## What the task asks
Could you work out the number of lines in the listing that include the word "camera" and reply with that figure alone?

## Listed records
= = = =

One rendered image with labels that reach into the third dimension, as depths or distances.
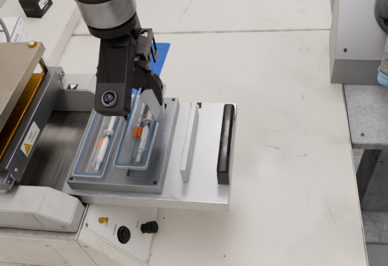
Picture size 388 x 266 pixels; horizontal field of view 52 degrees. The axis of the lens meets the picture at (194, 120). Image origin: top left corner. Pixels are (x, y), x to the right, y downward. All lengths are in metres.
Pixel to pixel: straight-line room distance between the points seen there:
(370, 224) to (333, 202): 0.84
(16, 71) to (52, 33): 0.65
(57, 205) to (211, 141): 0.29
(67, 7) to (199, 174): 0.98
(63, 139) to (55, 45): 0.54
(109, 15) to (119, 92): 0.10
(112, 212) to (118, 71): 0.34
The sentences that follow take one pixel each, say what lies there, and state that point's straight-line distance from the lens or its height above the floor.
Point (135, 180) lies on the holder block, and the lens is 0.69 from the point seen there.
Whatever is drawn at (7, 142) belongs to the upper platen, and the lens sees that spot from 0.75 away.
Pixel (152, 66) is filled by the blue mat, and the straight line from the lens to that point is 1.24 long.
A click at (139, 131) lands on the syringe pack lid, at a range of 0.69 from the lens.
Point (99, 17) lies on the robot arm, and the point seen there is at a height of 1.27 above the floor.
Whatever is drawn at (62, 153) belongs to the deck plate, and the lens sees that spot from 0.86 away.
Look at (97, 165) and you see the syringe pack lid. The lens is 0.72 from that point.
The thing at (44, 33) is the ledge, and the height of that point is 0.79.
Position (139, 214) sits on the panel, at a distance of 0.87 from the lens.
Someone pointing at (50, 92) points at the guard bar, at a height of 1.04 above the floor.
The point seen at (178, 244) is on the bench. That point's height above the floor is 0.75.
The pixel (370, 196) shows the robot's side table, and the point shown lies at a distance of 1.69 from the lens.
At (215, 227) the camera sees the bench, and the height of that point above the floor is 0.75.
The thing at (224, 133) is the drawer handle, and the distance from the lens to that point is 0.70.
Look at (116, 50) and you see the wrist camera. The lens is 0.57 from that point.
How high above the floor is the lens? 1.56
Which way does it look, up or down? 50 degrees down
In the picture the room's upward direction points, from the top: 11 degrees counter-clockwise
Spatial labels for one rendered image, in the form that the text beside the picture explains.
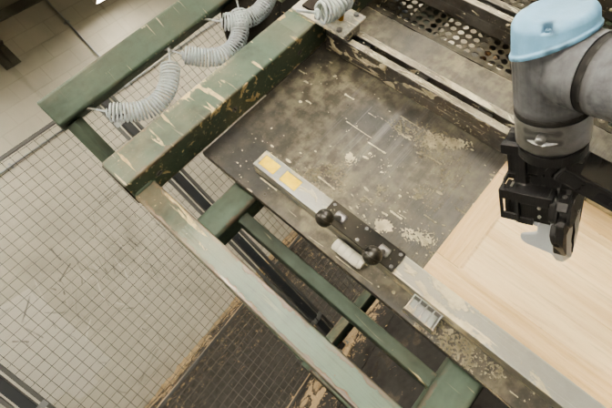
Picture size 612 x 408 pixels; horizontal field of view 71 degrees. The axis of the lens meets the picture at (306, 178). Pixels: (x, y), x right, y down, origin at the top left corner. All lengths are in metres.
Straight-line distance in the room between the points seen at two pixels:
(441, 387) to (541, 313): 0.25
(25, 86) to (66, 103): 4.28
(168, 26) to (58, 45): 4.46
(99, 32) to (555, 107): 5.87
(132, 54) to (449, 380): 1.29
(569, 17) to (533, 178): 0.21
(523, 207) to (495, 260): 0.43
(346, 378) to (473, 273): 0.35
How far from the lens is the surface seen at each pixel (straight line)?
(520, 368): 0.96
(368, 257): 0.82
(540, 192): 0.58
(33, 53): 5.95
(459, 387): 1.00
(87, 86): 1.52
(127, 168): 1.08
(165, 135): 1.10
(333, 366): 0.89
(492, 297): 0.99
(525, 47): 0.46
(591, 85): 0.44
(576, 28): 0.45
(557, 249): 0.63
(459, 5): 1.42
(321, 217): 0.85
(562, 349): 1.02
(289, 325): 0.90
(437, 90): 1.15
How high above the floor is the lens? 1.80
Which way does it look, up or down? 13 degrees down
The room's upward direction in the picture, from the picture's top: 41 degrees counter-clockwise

= = = =

## Response area
2